Preventing newborn deaths

  • Leading the consultation process to develop the Every Newborn Action Plan
  • Estimating causes of death
  • Defining priorities for research on newborn health for 2013-2025
  • Conclusions of MCA-supported research
    – Home visits for newborns save lives
    – Treatment of possible serious bacterial infections in newborns is feasible on an outpatient basis
    – New evidence is available on the effect of Vitamin A supplementation on infant survival 

This report presents highlights of the work accomplished by the WHO Department of Maternal, Newborn, Child and Adolescent Health (MCA) in 2012 and 2013. The scope and mandate of the work of the Department are broad. Through research, MCA generates new evidence to shape norms, standards and guidelines that serve to guide countries in adopting the most effective, evidence-based policies and strategies. It supports building capacity for moving towards universal access to high-quality, integrated health services, and supports the measurement of progress. Much of this work has been carried in collaboration between WHO headquarters, regional and country offices, with other departments of WHO and with partners. The environment in which MCA works is dynamic, and progress is evident in all population groups. The global maternal mortality ratio fell by 47% between 1990 and 2010, and the under-five mortality rate decreased by 47% between 1990 and 2012. However, this progress is not sufficient, and achieving Millennium Development Goals (MDGs) 4 and 5 is still not ensured. In 2012, 6.6 million children died before their fifth birthday. Of these, nearly three million were newborns in their first month of life. 287 000 women died due to complications of pregnancy and childbirth, and the annual 2.6 million stillbirths remain silent tragedies. The health of adolescents has attracted increased attention. First, there are many of them – often more than 20% of the population, with the proportion highest in low and middle-income countries. Second, there is a growing recognition that the health problems and health-related behaviours that arise during adolescence have important implications for adult health, and for public health in general.

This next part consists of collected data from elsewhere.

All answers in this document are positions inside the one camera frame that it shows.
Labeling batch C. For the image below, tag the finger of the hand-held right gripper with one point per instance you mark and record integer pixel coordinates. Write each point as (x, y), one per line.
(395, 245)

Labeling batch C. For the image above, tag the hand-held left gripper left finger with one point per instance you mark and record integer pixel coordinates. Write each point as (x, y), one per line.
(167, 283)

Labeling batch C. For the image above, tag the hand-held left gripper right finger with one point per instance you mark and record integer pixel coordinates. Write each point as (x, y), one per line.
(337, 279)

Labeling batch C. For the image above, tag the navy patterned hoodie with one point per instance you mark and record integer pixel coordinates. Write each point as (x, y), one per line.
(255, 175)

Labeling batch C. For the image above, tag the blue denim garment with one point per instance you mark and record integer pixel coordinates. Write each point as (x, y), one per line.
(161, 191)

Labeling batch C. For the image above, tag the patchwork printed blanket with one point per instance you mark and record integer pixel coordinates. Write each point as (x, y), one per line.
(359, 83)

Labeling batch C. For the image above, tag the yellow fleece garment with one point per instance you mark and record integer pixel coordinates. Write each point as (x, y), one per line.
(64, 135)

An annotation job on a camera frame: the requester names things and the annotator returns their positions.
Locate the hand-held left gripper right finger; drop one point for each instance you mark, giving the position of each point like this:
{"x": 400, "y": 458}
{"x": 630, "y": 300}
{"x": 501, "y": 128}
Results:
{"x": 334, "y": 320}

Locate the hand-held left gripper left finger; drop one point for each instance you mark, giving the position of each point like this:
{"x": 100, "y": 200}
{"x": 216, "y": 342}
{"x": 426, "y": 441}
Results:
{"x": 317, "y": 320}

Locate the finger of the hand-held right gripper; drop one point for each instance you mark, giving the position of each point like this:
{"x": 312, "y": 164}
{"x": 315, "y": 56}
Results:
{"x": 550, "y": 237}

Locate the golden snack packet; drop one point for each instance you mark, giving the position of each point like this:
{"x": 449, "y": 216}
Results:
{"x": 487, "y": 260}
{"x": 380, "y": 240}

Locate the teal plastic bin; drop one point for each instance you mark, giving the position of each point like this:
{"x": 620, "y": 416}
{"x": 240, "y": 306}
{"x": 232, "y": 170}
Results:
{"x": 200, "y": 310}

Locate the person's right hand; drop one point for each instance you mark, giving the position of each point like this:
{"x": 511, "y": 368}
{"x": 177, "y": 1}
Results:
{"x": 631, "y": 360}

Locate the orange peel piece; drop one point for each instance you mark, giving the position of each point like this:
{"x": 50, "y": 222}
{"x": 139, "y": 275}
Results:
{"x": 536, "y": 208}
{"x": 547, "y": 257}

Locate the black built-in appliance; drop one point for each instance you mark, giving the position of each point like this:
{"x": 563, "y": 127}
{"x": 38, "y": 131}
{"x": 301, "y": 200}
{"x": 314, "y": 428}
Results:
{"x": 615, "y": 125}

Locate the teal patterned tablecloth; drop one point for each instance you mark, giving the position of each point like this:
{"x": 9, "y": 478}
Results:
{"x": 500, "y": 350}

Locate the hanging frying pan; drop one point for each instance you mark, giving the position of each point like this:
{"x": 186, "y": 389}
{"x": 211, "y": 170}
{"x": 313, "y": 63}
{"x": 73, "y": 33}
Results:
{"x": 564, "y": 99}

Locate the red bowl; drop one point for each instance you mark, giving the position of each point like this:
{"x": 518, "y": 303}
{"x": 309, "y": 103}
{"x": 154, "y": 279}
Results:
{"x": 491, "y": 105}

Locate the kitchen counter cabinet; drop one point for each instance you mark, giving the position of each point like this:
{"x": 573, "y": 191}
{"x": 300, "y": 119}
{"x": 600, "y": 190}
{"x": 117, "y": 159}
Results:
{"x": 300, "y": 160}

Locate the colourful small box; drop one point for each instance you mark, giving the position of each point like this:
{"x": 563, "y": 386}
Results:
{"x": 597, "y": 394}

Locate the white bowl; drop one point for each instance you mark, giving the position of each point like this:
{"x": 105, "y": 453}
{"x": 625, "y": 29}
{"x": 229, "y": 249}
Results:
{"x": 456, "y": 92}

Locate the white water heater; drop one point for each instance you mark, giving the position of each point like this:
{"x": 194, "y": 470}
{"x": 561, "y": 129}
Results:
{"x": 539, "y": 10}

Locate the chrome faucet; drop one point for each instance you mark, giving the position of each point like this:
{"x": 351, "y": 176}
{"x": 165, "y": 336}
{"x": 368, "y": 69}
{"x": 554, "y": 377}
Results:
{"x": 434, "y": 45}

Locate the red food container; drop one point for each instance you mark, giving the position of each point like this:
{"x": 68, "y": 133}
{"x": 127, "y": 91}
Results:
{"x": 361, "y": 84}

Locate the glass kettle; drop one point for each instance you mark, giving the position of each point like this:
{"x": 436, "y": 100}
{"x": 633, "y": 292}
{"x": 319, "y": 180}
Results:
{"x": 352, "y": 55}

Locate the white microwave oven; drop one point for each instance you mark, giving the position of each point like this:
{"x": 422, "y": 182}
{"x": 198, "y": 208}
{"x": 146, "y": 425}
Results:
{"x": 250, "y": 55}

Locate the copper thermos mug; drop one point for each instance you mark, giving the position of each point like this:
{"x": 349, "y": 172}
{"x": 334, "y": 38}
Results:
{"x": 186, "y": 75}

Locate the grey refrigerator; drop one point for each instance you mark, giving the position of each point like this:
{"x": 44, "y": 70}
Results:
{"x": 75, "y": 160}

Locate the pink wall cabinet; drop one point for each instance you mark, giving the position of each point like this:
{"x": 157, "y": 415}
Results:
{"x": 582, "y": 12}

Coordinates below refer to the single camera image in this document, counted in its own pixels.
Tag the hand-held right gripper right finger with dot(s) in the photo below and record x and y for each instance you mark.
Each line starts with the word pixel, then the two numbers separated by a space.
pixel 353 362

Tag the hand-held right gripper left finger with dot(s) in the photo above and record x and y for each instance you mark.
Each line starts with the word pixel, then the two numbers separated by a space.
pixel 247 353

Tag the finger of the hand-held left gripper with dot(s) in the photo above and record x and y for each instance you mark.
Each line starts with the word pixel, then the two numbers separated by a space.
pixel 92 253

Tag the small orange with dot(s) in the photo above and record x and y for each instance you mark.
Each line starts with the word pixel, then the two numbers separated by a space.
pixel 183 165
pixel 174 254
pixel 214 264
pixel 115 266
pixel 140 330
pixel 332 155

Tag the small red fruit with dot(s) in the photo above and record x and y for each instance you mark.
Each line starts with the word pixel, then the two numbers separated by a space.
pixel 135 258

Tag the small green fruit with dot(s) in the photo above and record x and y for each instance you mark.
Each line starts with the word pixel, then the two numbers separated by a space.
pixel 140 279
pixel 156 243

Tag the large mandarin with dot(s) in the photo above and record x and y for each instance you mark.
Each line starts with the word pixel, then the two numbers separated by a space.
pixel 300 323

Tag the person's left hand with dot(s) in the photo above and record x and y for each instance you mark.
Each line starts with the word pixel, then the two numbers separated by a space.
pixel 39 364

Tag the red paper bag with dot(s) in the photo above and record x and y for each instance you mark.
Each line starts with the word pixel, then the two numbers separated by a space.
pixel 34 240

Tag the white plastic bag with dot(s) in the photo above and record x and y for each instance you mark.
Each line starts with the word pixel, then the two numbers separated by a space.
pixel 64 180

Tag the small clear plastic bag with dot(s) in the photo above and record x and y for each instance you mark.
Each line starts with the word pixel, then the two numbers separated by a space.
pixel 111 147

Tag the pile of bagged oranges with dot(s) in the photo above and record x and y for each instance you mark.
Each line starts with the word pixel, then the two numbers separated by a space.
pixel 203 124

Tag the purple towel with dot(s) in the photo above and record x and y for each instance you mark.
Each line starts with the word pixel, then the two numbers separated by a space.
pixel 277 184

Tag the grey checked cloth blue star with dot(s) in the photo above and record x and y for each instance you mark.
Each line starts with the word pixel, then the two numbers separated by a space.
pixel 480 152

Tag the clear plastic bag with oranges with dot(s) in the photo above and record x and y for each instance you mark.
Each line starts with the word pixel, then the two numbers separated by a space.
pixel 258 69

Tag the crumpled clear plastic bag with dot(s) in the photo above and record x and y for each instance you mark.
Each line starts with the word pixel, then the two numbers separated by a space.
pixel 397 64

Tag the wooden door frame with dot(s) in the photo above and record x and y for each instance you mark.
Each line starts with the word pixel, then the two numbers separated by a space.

Multiple global efforts are under way to accelerate progress towards reducing maternal and child mortality and improving survival. The UN Secretary-General’s Global Strategy for Women’s and Children’s Health, launched in 2010, is an unprecedented endeavour to save the lives of 16 million women and children by 2015. More recently, a number of initiatives have been initiated with aims of accelerating progress towards MDGs 4 and 5, and of ending preventable maternal and child mortality within one generation. The Child Survival Call to Action: A Promise Renewed sets out targets for reducing child mortality to 20 child deaths or less per 1000 live births by 2035. In support of this target, the integrated Global Action Plan for the Prevention and Control of Pneumonia and Diarrhoea provides directions for ending preventable child deaths due to these two diseases. Similarly, “Every Newborn: an action plan to end preventable deaths” is in development to increase attention to this age group. Finally, the Family Planning Summit in 2012 set an ambitious goal to provide an additional 120 million women, in the world’s poorest countries, with access to voluntary family planning by 2020.